▶ _WHAT YOU SHOULD DO_
Given the material below, return only the lines starting at the line with "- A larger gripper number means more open" and ending at the line with "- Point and", exactly as they appear.
____ INPUT DATA
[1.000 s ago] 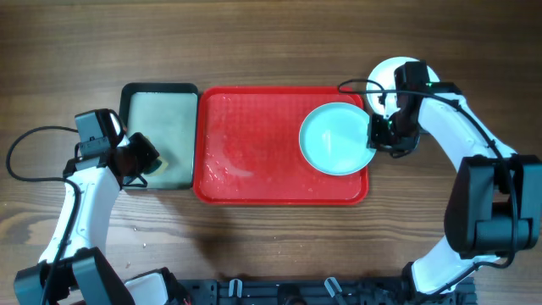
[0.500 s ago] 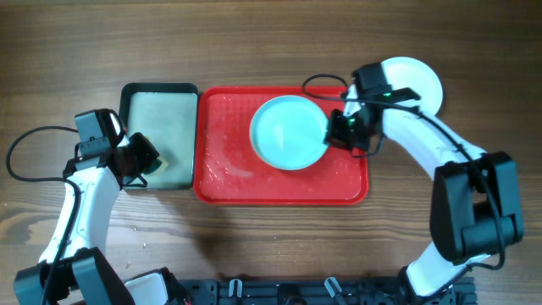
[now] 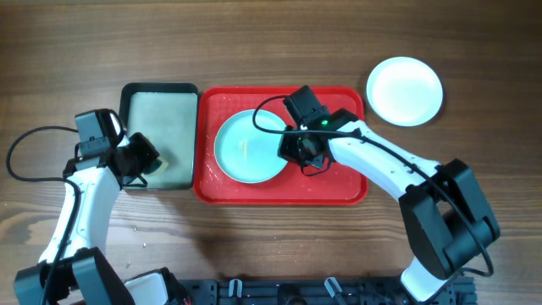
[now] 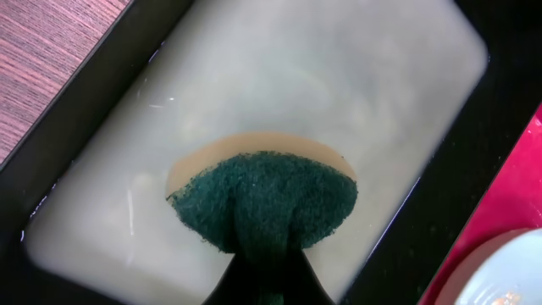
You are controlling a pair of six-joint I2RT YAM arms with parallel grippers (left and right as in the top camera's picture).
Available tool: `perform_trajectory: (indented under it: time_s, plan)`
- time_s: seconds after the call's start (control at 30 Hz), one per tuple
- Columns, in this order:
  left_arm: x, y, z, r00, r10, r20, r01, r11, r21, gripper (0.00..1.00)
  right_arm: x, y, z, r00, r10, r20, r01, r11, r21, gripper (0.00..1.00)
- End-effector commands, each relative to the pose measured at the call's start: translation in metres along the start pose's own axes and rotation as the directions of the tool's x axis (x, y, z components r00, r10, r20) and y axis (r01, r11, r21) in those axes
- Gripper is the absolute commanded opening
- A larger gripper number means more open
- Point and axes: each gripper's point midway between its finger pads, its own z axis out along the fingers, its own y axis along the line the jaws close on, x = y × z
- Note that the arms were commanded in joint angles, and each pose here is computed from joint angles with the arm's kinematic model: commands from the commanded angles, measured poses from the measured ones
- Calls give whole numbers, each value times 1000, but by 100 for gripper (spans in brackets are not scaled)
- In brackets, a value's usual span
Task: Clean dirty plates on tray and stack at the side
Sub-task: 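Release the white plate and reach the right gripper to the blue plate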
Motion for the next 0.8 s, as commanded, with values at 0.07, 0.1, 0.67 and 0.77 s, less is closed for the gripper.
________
▶ _EXERCISE SOLUTION_
- A larger gripper number means more open
- Point and axes: each gripper's point midway between its finger pads, its own z axis out along the fingers, its own y axis along the line the jaws close on, x = y × z

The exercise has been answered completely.